We need Coordinate Systems

I think that the next really important feature of Scientific Data Format/Model design is addding good API support for georeferencing coordinate systems. Arguably, HDF, netCDF, and OpenDAP are the best/widely used general purpose scientific data format/access protocols. All have made some steps towards specifying coordinate systems (netCDF coordinate variables, HDF dimension scales, OpenDAP Grid map variables) but I think none have done a complete job.

Most well-written datasets specify the coordinate systems in the dataset, but without explicit library support, they do so in different ways, often documented by a Convention. We are working closely with the HDF5 developers, who are interested in extending dimensions scales, and we are considering extensions of the netCDF model to comprise netCDF-4. With OpenDAP 4.0 under consideration, it seems like a unique and fortuitous time for all 3 data models to consider new features in ways that are compatible with each other.

I have done some prototyping of the functionality I think we need for coordinate systems in the netcdf-Java library, see the user manual, chapter 3.2 for some of the details, and implemented the prototype in the CoordinateSystem, CoordinateAxis, and CoordinateTransform classes of the ucar.nc2.dataset package (see the javadoc).

To summarize some definitions:

  1. A general coordinate system assigns to each value in a data field a list of coordinate values.
  2. A georeferencing coordinate system assigns space and time coordinates.
  3. A coordinate transform is a function from one coordinate system to another.

Some of the things we may need that are not currenly expressible by the OPeNDAP Grid datatype:

  1. Multidimensional coordinate axes are needed, eg to assign lat/lon coordinates to model output on a projection.
  2. There can be multiple coordinate systems for a single variable, eg specify both lat/lon and x,y coordinates on the projection plane.
  3. "Station Data" is a collection of point data that you may want to georeference, that are not in a Grid.
  4. Expressing coordinate transformation can be done with attribute conventions, but can get complicated.
  5. As coordinate systems and transforms get more complicated, its compelling to factor them out into their own structure, since typicaly they are used by many or most of the fields in a dataset.

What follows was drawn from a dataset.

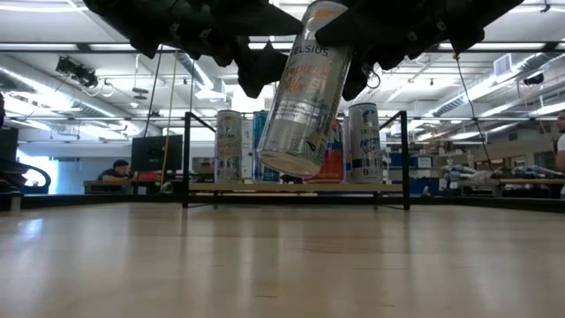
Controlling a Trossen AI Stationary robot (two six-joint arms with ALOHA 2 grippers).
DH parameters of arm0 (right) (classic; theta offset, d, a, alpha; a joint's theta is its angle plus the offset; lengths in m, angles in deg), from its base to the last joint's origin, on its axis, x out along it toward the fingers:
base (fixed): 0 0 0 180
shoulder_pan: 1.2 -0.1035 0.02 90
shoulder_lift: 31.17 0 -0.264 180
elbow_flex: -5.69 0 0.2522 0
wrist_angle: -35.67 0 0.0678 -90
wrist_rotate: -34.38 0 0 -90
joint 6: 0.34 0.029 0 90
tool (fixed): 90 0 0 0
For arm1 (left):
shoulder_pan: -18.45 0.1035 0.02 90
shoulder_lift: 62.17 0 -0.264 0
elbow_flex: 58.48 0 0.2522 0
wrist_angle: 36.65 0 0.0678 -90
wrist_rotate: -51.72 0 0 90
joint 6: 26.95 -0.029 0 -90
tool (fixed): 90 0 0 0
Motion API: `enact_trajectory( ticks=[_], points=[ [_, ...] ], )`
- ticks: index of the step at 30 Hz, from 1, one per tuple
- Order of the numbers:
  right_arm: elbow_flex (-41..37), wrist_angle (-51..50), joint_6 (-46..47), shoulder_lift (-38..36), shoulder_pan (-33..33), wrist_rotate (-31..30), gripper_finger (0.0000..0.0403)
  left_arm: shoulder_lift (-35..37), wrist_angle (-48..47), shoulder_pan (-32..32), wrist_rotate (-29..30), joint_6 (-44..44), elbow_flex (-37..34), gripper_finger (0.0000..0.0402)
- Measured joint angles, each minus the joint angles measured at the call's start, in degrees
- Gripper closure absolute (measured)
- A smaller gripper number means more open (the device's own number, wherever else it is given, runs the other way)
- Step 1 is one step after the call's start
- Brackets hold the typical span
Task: Place canned beverage on shelf
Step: Put the white yellow soda can on the shelf aligned with the other white yellow soda can
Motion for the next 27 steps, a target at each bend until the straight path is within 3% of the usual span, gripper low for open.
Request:
enact_trajectory(
  ticks=[14,24,27],
  points=[
    [0.0,-0.8,0.9,0.0,0.0,-0.8,0.0126,0.0,-2.8,0.0,-0.9,5.4,0.1,0.0111],
    [0.0,-0.8,0.9,0.0,-0.1,-0.7,0.0126,0.0,-2.6,0.2,-2.4,4.6,0.1,0.0017],
    [0.0,-0.9,0.9,0.0,0.0,-0.7,0.0126,0.0,-2.5,0.1,-2.7,4.9,0.1,0.0005]
  ],
)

There is a good argument whether HDF/netCDF/OpenDAP should remain concerned only with the syntax of datasets, and build layers on top to handle the semantics. I think the layered approach is correct, but I think each of those libraries should ship with a standard API for handling semantics. This will then encourage dataset providers and server writers to write the datasets in ways that get correctly interpreted by the semantic handler(s). Further, to make dataset entries in DL/GCMD-type search facilities useful, we need at least spatial and temporal bounding boxes, and viewers need full coordinate systems to correctly visualize the data. This is why I think a standard way of specifying georeferencing coordinates systems is the most importand thing we could add to our Data Models and APIs.